Now, the intention is sound. But what often happens is you end up with employees just pushing company-approved content to their networks in pre-written posts and curated articles. And sadly, it has all the hallmarks of broadcasting; where the message is fixed, the sender is anonymous, and the goal is reach rather than conversation. It’s content distribution with an awkward human face.

Broadcasting vs advocacy: what's actually different

So, let’s unpick this a little. Corporate broadcasting is: “Here’s what we want said about us. Post this.” The content pre-approved, the angle fixed and success is measured in impressions. Whereas genuine advocacy is: “Tell people what it’s actually like to work here.” The person sharing owns the narrative, they’re describing their lived experience. Success is measured in shifted perceptions among people who trust them.

The difference between broadcasting and advocacy is the difference between a megaphone and a conversation.

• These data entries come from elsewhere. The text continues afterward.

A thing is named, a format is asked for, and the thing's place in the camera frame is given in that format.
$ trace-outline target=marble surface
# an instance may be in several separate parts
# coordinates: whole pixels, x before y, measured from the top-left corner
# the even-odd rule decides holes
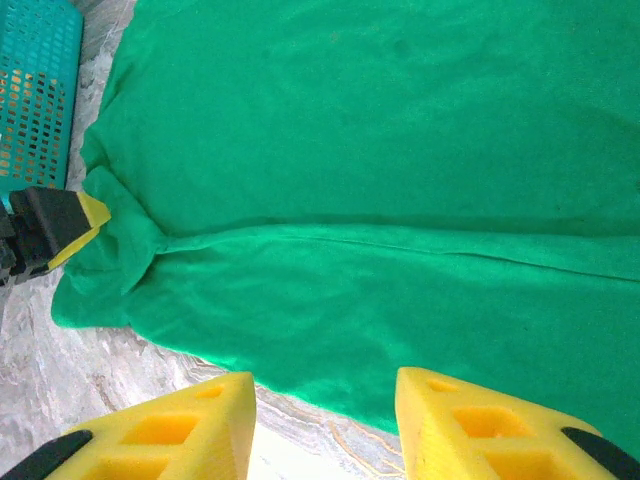
[[[113,53],[135,0],[75,0],[85,15],[68,188],[80,189],[78,153],[95,120]],[[0,473],[69,427],[223,374],[151,345],[129,329],[68,330],[51,320],[63,275],[0,292]],[[396,436],[257,388],[249,479],[404,478]]]

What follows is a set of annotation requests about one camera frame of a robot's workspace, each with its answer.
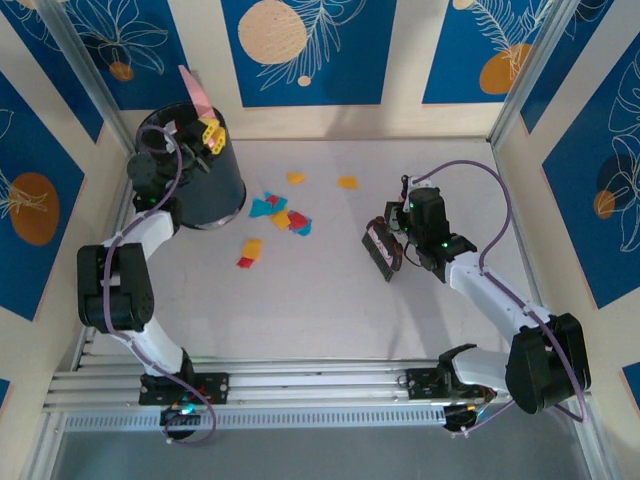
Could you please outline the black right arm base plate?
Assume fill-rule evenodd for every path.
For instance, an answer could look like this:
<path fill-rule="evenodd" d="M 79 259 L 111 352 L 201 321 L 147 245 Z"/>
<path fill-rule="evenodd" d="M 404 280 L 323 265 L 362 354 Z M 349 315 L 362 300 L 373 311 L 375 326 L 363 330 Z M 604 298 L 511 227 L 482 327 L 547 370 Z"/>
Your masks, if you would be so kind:
<path fill-rule="evenodd" d="M 410 400 L 492 400 L 496 396 L 485 386 L 464 384 L 454 373 L 438 368 L 407 369 L 405 380 Z"/>

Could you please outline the black round trash bin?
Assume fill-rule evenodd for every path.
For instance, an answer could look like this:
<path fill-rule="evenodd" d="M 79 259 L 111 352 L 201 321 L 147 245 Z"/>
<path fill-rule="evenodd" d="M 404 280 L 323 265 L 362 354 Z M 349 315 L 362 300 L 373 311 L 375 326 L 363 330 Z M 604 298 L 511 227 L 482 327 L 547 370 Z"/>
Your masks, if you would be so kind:
<path fill-rule="evenodd" d="M 176 103 L 149 114 L 140 124 L 164 126 L 171 120 L 188 129 L 196 120 L 195 109 L 190 102 Z M 187 228 L 207 230 L 228 223 L 242 209 L 246 201 L 246 186 L 229 134 L 226 146 L 220 154 L 213 155 L 211 171 L 197 173 L 186 186 L 179 187 L 168 201 L 170 207 L 179 205 L 181 224 Z"/>

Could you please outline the black left controller board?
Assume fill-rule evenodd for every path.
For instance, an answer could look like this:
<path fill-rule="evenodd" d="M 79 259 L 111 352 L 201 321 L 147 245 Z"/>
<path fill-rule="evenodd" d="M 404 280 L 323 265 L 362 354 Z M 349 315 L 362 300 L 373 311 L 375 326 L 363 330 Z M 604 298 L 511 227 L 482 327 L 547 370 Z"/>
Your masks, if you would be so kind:
<path fill-rule="evenodd" d="M 200 423 L 201 415 L 194 405 L 168 407 L 160 413 L 159 424 L 163 428 L 197 426 Z"/>

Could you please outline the black cartoon face brush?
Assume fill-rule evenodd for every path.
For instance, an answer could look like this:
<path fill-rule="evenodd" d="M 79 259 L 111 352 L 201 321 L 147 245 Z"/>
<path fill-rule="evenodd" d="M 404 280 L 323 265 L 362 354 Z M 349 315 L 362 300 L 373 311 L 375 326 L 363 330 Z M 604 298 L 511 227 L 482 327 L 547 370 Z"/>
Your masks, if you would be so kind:
<path fill-rule="evenodd" d="M 403 247 L 382 216 L 377 216 L 367 223 L 361 242 L 383 279 L 389 283 L 394 274 L 401 269 Z"/>

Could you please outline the pink plastic dustpan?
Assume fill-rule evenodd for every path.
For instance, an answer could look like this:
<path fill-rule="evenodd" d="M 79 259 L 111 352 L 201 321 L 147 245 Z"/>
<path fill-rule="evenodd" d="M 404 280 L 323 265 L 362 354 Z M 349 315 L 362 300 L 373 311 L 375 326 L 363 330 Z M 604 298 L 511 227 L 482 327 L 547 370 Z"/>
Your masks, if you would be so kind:
<path fill-rule="evenodd" d="M 183 83 L 187 89 L 189 97 L 191 99 L 191 103 L 196 112 L 196 120 L 189 125 L 189 128 L 195 133 L 196 138 L 200 145 L 209 150 L 213 155 L 218 155 L 213 153 L 213 137 L 210 139 L 208 143 L 203 143 L 201 141 L 201 132 L 198 129 L 198 119 L 199 118 L 215 118 L 219 121 L 219 127 L 224 127 L 222 125 L 221 120 L 218 118 L 217 114 L 211 102 L 199 84 L 199 82 L 195 79 L 195 77 L 190 73 L 190 71 L 184 66 L 178 66 L 179 72 L 181 74 Z"/>

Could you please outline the black controller board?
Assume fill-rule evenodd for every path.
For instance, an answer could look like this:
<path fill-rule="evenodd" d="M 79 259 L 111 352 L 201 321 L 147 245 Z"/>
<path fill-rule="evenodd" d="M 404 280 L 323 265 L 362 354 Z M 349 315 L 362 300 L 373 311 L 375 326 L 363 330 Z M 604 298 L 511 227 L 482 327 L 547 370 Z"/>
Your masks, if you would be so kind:
<path fill-rule="evenodd" d="M 475 405 L 457 405 L 444 408 L 444 428 L 457 433 L 474 427 L 478 420 L 478 410 Z"/>
<path fill-rule="evenodd" d="M 194 405 L 168 407 L 160 413 L 159 424 L 163 428 L 197 426 L 200 423 L 201 415 Z"/>

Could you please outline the aluminium frame post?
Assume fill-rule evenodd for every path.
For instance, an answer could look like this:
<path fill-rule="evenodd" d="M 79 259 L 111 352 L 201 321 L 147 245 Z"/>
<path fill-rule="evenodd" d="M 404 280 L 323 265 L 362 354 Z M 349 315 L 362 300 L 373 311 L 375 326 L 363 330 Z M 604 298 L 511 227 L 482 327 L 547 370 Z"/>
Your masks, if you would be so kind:
<path fill-rule="evenodd" d="M 579 0 L 554 0 L 551 4 L 549 16 L 541 26 L 539 35 L 487 136 L 487 142 L 493 150 L 498 148 L 517 119 L 520 109 L 562 37 L 578 3 Z"/>
<path fill-rule="evenodd" d="M 33 0 L 33 3 L 102 119 L 111 128 L 125 152 L 133 155 L 135 153 L 133 136 L 121 118 L 115 99 L 63 7 L 57 0 Z"/>

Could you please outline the black right controller board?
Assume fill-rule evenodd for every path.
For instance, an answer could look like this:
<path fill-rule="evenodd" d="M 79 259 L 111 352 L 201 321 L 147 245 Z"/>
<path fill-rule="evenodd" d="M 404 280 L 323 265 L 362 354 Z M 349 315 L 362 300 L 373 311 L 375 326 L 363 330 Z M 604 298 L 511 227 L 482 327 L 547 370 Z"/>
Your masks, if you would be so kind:
<path fill-rule="evenodd" d="M 478 420 L 478 410 L 475 405 L 457 405 L 444 408 L 444 428 L 457 433 L 474 427 Z"/>

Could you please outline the aluminium mounting rail frame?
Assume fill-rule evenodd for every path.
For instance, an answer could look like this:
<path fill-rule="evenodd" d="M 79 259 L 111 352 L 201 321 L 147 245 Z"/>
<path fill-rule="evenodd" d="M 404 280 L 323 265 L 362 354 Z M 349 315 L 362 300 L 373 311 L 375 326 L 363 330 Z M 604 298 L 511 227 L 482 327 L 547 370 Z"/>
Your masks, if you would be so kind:
<path fill-rule="evenodd" d="M 227 408 L 407 405 L 406 371 L 435 366 L 428 360 L 194 359 L 197 373 L 229 375 Z M 53 375 L 43 410 L 134 407 L 142 373 L 142 365 L 131 355 L 84 356 L 76 370 Z"/>

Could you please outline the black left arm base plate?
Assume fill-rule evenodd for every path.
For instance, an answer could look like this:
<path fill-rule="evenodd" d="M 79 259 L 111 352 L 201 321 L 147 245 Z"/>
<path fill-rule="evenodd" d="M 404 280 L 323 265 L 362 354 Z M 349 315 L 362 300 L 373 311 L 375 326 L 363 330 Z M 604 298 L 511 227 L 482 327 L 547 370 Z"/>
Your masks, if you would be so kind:
<path fill-rule="evenodd" d="M 144 374 L 138 403 L 142 406 L 203 405 L 203 399 L 213 405 L 227 403 L 229 375 L 227 373 L 195 373 L 192 388 L 183 387 L 167 377 Z"/>

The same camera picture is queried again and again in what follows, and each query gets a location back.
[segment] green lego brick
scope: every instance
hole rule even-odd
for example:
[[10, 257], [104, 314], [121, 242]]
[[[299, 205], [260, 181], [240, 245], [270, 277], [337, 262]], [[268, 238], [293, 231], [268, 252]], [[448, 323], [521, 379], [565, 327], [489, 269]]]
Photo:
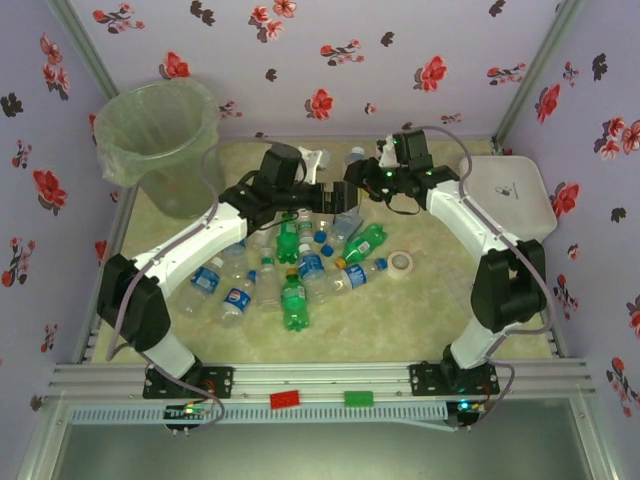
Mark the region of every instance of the green lego brick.
[[373, 407], [373, 392], [344, 392], [345, 407]]

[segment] water bottle
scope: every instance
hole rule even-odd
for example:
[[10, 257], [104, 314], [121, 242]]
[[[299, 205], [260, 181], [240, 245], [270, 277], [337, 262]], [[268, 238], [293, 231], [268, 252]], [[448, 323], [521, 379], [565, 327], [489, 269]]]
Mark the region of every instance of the water bottle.
[[276, 256], [280, 263], [293, 263], [298, 261], [298, 231], [290, 213], [282, 215], [283, 223], [280, 225], [280, 234], [276, 237], [278, 248]]
[[316, 215], [316, 233], [313, 240], [316, 243], [324, 243], [327, 241], [327, 232], [333, 225], [334, 215], [327, 213], [319, 213]]
[[340, 250], [347, 240], [353, 235], [358, 227], [362, 225], [362, 217], [358, 213], [360, 206], [354, 207], [348, 212], [336, 215], [335, 222], [327, 234], [327, 243], [322, 246], [320, 253], [325, 257], [330, 257], [335, 251]]
[[280, 215], [276, 214], [273, 221], [263, 225], [259, 230], [256, 230], [251, 234], [248, 239], [249, 246], [256, 250], [260, 250], [271, 245], [274, 235], [276, 234], [277, 227], [274, 224], [280, 221]]
[[371, 282], [381, 272], [387, 269], [387, 261], [384, 258], [377, 260], [365, 260], [356, 263], [344, 270], [337, 270], [329, 275], [329, 285], [336, 295], [344, 295], [354, 288]]
[[382, 225], [372, 223], [345, 245], [342, 256], [336, 260], [336, 267], [342, 270], [347, 265], [361, 262], [382, 245], [387, 237]]
[[284, 310], [284, 328], [296, 332], [307, 328], [309, 326], [307, 296], [295, 268], [287, 270], [287, 281], [282, 287], [281, 299]]
[[273, 250], [260, 250], [261, 267], [256, 278], [256, 305], [262, 311], [280, 308], [280, 279], [273, 259]]
[[208, 264], [198, 268], [178, 295], [176, 306], [189, 317], [196, 317], [202, 305], [218, 288], [224, 261], [214, 257]]
[[300, 245], [300, 279], [307, 291], [310, 303], [324, 303], [329, 299], [329, 284], [324, 273], [320, 256], [311, 251], [311, 247], [303, 243]]
[[253, 288], [256, 282], [256, 271], [250, 270], [244, 280], [238, 279], [235, 285], [222, 302], [222, 317], [220, 323], [223, 327], [237, 325], [251, 303]]
[[243, 278], [247, 274], [249, 264], [244, 240], [229, 245], [222, 251], [224, 273], [230, 278]]
[[358, 160], [364, 160], [364, 148], [362, 147], [353, 147], [351, 149], [351, 153], [346, 156], [344, 159], [344, 169], [347, 170], [347, 167], [352, 163], [357, 162]]
[[300, 243], [313, 242], [313, 215], [307, 209], [298, 212], [298, 238]]

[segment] green plastic bottle
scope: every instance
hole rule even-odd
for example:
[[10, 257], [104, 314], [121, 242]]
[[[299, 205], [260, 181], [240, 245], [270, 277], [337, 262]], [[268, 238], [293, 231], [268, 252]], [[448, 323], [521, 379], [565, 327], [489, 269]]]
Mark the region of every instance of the green plastic bottle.
[[282, 287], [280, 298], [284, 310], [284, 328], [296, 332], [307, 328], [309, 326], [307, 295], [295, 268], [287, 270], [287, 281]]
[[293, 221], [293, 215], [285, 213], [282, 215], [284, 223], [280, 225], [280, 233], [276, 238], [276, 256], [280, 263], [298, 262], [298, 229]]
[[347, 242], [342, 256], [336, 260], [336, 266], [342, 270], [347, 265], [361, 262], [382, 245], [387, 237], [388, 234], [383, 230], [382, 225], [372, 223], [350, 242]]

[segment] red block
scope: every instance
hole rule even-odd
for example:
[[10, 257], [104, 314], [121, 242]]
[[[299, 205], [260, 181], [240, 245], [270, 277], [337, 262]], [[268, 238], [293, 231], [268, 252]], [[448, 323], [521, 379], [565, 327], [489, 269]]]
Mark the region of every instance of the red block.
[[272, 393], [270, 397], [271, 410], [277, 410], [278, 408], [297, 407], [298, 405], [300, 405], [300, 392], [298, 392], [298, 390]]

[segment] wallpaper
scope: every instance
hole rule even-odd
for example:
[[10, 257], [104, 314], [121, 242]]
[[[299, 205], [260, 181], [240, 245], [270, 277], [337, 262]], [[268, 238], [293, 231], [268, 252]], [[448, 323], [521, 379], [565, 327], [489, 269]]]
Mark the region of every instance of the wallpaper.
[[640, 442], [638, 20], [634, 0], [586, 2], [507, 142], [552, 193], [559, 227], [545, 249], [559, 322], [588, 360], [629, 479]]
[[495, 133], [558, 0], [68, 0], [120, 91], [192, 76], [226, 136]]
[[72, 360], [118, 191], [91, 138], [104, 99], [46, 3], [2, 2], [0, 17], [0, 478], [12, 479], [54, 365]]

One is about volume, the other is about connection.

And, here’s the thing that really matters; people have very finely tuned sensors for authenticity these days. They can spot a corporate message dressed up as a personal observation from a mile away. LinkedIn’s algorithm can spot it, the candidate pool can spot it and our people know if they’re being asked to be a cheerleader rather than a genuine voice.

Why manufactured advocacy backfires

There’s neuroscience here that I’ll explore more fully in another piece, but the essence is this: when people see messaging that feels inauthentic, two things happen. First, their trust in the sender drops; not just in the organisation, in the person doing the posting, and second, they discount the message - if it feels scripted, it can’t be trusted.

From your audience’s perspective, they’re seeing a co-ordinated campaign and the very act of co-ordination that makes you feel like you’re “doing” employee advocacy; the internal governance, the approval workflows etc is what makes it feel inauthentic to everyone looking at it from the outside.

What real advocacy looks like

Real advocacy starts with the lived experience, and is earned, not manufactured.

Now I know that sounds abstract, so I’ll try and ground it a little. Real advocacy is an engineer sharing a problem she had, how her manager helped her work through it, and what surprised her about how the organisation handled it. It’s a recruiter telling the story of why a candidate chose to join in their own words, because they were actually there during that conversation and can speak authentically to what shifted the decision.

The difference is that these people are choosing to share because they have something genuine to say. They own the narrative. The organisation’s role isn’t to write the post; it’s to create an environment where people have genuinely good experiences worth talking about. And then, to trust them to tell that story in their own way. Yes, you can offer coaching on how to share, guidance on LinkedIn etiquette, a forum to suggest topics. But the moment it becomes “here’s the post, please share,” you’ve crossed the line from advocacy into broadcasting.

So how do we make the shift to true advocacy?

In my experience, the shift usually means stepping back on heavy-handed content governance and giving supportive guardrails instead. It’s about creating the conditions for genuine experience to surface and letting our people choose what’s worth talking about. And be willing to let go of some control in favour of authenticity. Then you’ll see the programme create much deeper impact - you’ll see perception shifts, visits to your careers site and people signing up to your talent pool, not just impressions. Admittedly, it’s harder than just hitting “share” on a LinkedIn post, but it works.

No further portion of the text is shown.